Strong English, excellent influencing and communication skills, and excellent documentation skills.
Job responsibilities
Work with product, product engineering, data engineering, and data science peers to build and support our AdTech platform.
Build data-oriented solutions that are simple, scalable, reliable, secure, maintainable, and make a measurable impact.
Provide our teams with the data they need to build, sell, and manage our platform, and scale DS prototypes into production solutions. Develop, deliver and maintain batch and real-time data pipelines, analysis services, workflows and orchestrations, and create and manage the platforms and data infrastructure that hold, secure, cleanse and validate, govern, and manage our data.
Manage our data platform, incorporating services using Airflow, CloudSQL, BigQuery, Kafka, Dataproc, and Redis running on Kubernetes and GCP.
Support our Data Science teams with access to data, performing code reviews, aiding model evaluation and testing, deploying models, and supporting their execution.
Employ modern pragmatic engineering principles, practices, and tooling, including TDD/BDD/ATDD, XP, QA Engineering, Trunk Based Development, Continuous Delivery, automation, DevSecOps, and Site Reliability Engineering.
Contribute to driving ongoing improvements to our engineering principles, practices, and tooling. Provide support & mentorship to junior engineers.

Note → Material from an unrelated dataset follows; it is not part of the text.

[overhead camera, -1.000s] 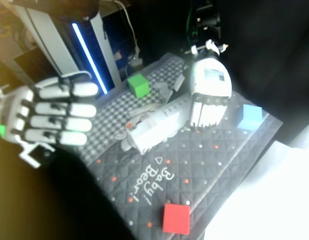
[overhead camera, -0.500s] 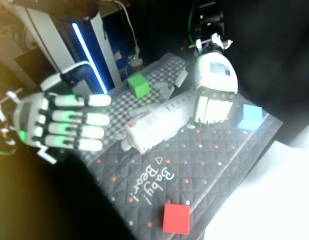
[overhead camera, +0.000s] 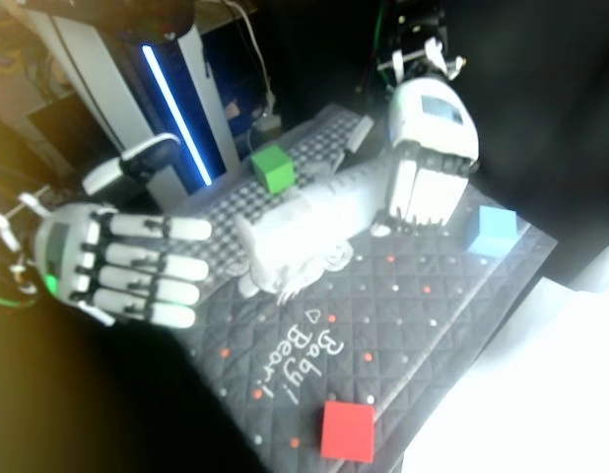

Develop and maintain a contemporary understanding of AdTech developments, industry standards, partner and competitor platform developments, and commercial models, from an engineering perspective.
What we offer
Exciting Projects: We focus on industries like High-Tech, communication, media, healthcare, retail and telecom. Our customer list is full of fantastic global brands and leaders who love what we build for them.
Collaborative Environment: You Can expand your skills by collaborating with a diverse team of highly talented people in an open, laidback environment — or even abroad in one of our global centers or client facilities!
Work-Life Balance: GlobalLogic prioritizes work-life balance, which is why we offer flexible work schedules, opportunities to work from home, and paid time off and holidays.
Professional Development: Our dedicated Learning & Development team regularly organizes Communication skills training(GL Vantage, Toast Master),Stress Management program, professional certifications, and technical and soft skill trainings.
Excellent Benefits: We provide our employees with competitive salaries, family medical insurance, Group Term Life Insurance, Group Personal Accident Insurance , NPS(National Pension Scheme ), Periodic health awareness program, extended maternity leave, annual performance bonuses, and referral bonuses.
Fun Perks: We want you to love where you work, which is why we host sports events, cultural activities, offer food on subsidies rates, Corporate parties. Our vibrant offices also include dedicated GL Zones, rooftop decks and GL Club where you can drink coffee or tea with your colleagues over a game of table and offer discounts for popular stores and restaurants!
About GlobalLogic
GlobalLogic, a Hitachi Group Company, is a trusted digital engineering partner to the world’s largest and most forward-thinking companies. Since 2000, we’ve been at the forefront of the digital revolution – helping create some of the most innovative and widely used digital products and experiences. Today we continue to collaborate with clients in transforming businesses and redefining industries through intelligent products, platforms, and services.